## TASK BRIEF
For each line below that includes the string "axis", show the whole line.
++++++++++
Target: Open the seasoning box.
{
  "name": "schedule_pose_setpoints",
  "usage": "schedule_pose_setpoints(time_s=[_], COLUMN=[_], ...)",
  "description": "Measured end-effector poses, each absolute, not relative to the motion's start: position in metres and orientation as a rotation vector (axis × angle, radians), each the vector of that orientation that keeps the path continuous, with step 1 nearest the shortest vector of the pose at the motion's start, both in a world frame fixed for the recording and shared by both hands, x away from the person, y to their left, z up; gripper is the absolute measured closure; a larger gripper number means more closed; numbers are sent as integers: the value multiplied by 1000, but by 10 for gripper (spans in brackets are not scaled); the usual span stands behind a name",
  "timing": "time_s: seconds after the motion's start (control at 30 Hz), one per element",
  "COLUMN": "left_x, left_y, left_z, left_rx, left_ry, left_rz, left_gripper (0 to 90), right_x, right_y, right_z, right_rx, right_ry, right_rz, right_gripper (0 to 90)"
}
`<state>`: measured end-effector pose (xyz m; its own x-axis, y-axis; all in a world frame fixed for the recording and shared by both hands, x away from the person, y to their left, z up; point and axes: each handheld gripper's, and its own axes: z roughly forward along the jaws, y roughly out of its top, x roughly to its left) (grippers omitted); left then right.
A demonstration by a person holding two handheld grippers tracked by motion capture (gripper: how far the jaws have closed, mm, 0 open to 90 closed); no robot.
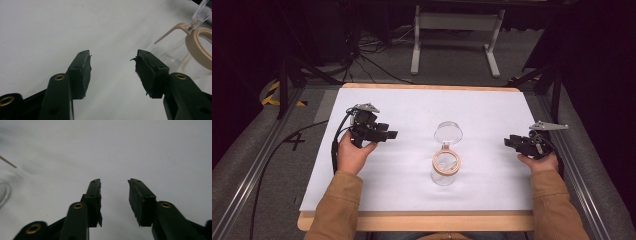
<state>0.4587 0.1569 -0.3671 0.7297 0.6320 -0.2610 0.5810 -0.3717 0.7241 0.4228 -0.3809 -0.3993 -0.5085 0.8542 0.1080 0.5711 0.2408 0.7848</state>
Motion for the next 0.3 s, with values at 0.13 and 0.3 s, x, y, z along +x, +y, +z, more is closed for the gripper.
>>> schedule_pose_setpoints(time_s=[0.13, 0.3], left_x=[460, 460], left_y=[157, 156], left_z=[-369, -370], left_rx=[2077, 2068], left_ry=[919, 921], left_rz=[65, 66], left_gripper=[459, 455], right_x=[428, 429], right_y=[-381, -378], right_z=[-408, -410], right_rx=[1375, 1356], right_ry=[2189, 2199], right_rz=[1117, 1106], right_gripper=[492, 421])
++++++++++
## SOLUTION TO THIS PROBLEM
  "description": "Measured end-effector poses, each absolute, not relative to the motion's start: position in metres and orientation as a rotation vector (axis × angle, radians), each the vector of that orientation that keeps the path continuous, with step 1 nearest the shortest vector of the pose at the motion's start, both in a world frame fixed for the recording and shared by both hands, x away from the person, y to their left, z up; gripper is the absolute measured closure; a larger gripper number means more closed; numbers are sent as integers: the value multiplied by 1000, but by 10 for gripper (spans in brackets are not scaled); the usual span stands behind a name",
`<state>`: measured end-effector pose (xyz m; its own x-axis, y-axis; all in a world frame fixed for the recording and shared by both hands, x away from the person, y to their left, z up; point and axes: each handheld gripper's, and its own axes: z roughly forward along the jaws, y roughly out of its top, x roughly to its left) (grippers omitted); left then right.

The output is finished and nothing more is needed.